Opinião

Novo regime jurídico do maior acompanhado para a proteção de adultos vulneráveis

O novo regime jurídico do maior acompanhado permite assegurar o tratamento condigno da pessoa com capacidade diminuída que careça de proteção.

O sistema de proteção dos adultos com capacidade diminuída e de suprimento de incapacidades assentou, até agora, sobre dois institutos jurídicos: a interdição e a inabilitação.

Estas duas formas foram-se tornando progressivamente desajustadas, face à evolução socioeconómica e demográfica do País. A melhoria das condições de vida verificadas a partir de 1966 – ano a que remonta o Código Civil que disciplinou esta matéria –, bem como o aumento expressivo da esperança de vida à nascença e o aumento das patologias limitativas impunham a adoção de soluções mais ajustadas à realidade nacional.

A esperança de vida à nascença que era, em 1960, de 64 anos elevou-se para 81,3 anos em 2016.

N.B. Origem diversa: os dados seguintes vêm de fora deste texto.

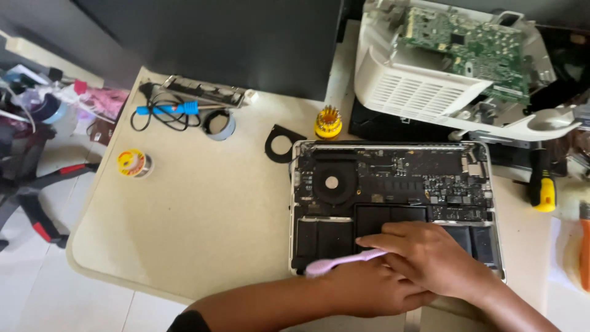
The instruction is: Cleaning internal laptop components with a brush and using a screwdriver
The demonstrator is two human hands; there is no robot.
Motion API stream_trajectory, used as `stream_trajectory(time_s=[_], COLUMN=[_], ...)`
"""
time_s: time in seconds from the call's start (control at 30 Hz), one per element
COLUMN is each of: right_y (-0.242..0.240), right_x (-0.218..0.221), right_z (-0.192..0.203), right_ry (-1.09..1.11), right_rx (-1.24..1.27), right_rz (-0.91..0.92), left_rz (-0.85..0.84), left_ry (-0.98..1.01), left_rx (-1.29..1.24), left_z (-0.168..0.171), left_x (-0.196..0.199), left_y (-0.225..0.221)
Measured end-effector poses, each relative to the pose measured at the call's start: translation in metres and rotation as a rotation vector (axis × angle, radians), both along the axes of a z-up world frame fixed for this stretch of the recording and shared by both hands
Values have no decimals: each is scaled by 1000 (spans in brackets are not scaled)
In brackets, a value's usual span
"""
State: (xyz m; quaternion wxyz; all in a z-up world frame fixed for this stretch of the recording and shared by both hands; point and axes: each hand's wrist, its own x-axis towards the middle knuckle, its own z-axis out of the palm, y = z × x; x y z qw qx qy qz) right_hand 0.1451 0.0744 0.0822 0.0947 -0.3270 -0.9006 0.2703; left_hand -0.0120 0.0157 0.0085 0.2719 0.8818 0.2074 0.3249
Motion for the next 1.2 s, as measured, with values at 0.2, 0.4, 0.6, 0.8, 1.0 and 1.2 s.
stream_trajectory(time_s=[0.2,0.4,0.6,0.8,1.0,1.2], right_y=[10,18,12,28,17,38], right_x=[57,127,162,126,89,89], right_z=[30,47,58,54,35,66], right_ry=[116,-238,-151,-702,-597,-1155], right_rx=[-120,416,139,-187,-194,-398], right_rz=[-334,-434,-604,-660,-414,-538], left_rz=[-44,-46,15,-13,-7,-25], left_ry=[39,96,160,220,249,328], left_rx=[391,421,473,522,575,554], left_z=[7,26,18,15,21,29], left_x=[-6,-13,-9,-8,-12,-16], left_y=[6,10,11,15,18,21])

De acordo com o relatório Health at a Glance 2017, produzido pela OCDE, Portugal é o quarto país com mais casos de demência por cada cem mil habitantes: a média da OCDE é de 14,8 casos por mil habitantes. Para Portugal essa estimativa é de 19,9. Esse mesmo relatório estima ainda que, em 2037, a prevalência da demência deverá aumentar para 32,5 por mil habitantes.

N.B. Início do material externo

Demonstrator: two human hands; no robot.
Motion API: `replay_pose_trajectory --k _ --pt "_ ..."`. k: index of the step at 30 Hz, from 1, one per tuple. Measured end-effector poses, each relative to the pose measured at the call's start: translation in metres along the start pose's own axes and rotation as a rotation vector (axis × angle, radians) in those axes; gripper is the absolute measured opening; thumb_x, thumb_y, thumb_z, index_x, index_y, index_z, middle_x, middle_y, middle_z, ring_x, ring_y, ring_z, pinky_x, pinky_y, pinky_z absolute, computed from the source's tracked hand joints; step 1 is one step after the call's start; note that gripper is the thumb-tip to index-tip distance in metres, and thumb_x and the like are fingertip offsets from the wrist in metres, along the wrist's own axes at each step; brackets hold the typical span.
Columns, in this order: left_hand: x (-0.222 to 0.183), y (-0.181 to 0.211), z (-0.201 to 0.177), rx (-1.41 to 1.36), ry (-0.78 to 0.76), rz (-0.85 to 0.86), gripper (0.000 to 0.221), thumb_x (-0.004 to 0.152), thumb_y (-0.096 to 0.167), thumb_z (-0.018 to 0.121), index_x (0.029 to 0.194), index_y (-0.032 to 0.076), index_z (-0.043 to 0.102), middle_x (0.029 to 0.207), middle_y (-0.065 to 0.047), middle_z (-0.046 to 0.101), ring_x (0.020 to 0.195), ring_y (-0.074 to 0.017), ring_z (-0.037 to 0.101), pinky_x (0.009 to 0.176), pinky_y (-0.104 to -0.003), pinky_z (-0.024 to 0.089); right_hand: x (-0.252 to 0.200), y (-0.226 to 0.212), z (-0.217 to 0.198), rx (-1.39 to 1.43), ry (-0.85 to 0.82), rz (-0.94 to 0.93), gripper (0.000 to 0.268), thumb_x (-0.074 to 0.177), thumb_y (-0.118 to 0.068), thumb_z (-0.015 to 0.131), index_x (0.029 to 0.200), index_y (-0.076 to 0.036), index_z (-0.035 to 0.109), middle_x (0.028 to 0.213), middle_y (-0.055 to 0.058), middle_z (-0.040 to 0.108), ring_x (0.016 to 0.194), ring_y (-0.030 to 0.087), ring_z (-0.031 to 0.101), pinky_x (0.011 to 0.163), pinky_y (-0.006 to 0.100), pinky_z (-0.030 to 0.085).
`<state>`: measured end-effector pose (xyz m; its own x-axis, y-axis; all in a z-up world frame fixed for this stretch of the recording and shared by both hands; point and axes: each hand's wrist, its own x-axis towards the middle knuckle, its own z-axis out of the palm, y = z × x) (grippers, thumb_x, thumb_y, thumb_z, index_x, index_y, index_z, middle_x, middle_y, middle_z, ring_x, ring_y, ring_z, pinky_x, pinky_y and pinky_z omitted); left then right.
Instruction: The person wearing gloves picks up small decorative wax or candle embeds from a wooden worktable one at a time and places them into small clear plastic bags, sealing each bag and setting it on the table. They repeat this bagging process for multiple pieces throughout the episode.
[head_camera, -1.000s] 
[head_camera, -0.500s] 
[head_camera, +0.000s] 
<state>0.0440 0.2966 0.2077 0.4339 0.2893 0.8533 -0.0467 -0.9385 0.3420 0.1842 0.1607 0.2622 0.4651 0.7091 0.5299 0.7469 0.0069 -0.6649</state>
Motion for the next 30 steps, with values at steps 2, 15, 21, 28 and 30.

A evolução tecnológica e científica, designadamente no que diz respeito às áreas do diagnóstico, dos novos tratamentos e dos equipamentos médicos, permite assegurar vidas mais longas e respostas consentâneas com as necessidades de suprimento de limitações físicas.

As soluções que o direito nos dava tornaram-se redutoras, num ambiente em que uma maior riqueza de soluções técnicas e científicas convive com uma menor consistência das relações sociais responsabilizantes e com a diminuição da capacidade agregadora da família.

Mas, para além de redutoras, mostraram-se incompatíveis com a visão transformadora que a Convenção das Nações Unidas sobre as Pessoas com Deficiência transporta.

O regime jurídico do maior acompanhado, que entrou ontem em vigor, permite assegurar o tratamento condigno da pessoa com capacidade diminuída que careça de proteção, seja qual for o fundamento dessa necessidade.

Em síntese necessariamente apertada, as alterações agora em vigor visam, no essencial, dois objetivos matriciais.

O primeiro traduz-se na substituição do atual sistema – que apenas admite respostas rígidas – por um outro que, recusando automatismos, se alicerça no reconhecimento de que as diferentes situações de incapacidade, com graus diferenciados de dependência, carecem de respostas e de apoios distintos, devendo essa diversidade ser tida em conta no desenho das medidas e das respostas adotadas em cada situação concreta.

O segundo consiste em assegurar que as medidas estabelecidas relativamente a cada pessoa visem, tanto quanto possível, preservar a independência e autonomia de que esta ainda dispõe, incluindo a liberdade de fazer as suas próprias escolhas mantendo, salvo decisão judicial em contrário, liberdade para a prática de atos de caráter pessoal e pessoalíssimo, como o casamento, a união de facto, a procriação, a adoção, o exercício de responsabilidades parentais, o exercício do direito ao voto ou a liberdade de testar.

Por comparação com o regime atual pode afirmar-se a radicalidade da mudança que o novo regime introduz quanto às incapacidades dos adultos e ao modo de as suprir, estabelecendo um modelo de ação que melhor traduz o respeito pela dignidade da pessoa visada, que se pretende que seja tratada como pessoa inteira, com direito à solidariedade, ao apoio e à proteção que a sua vulnerabilidade reclama.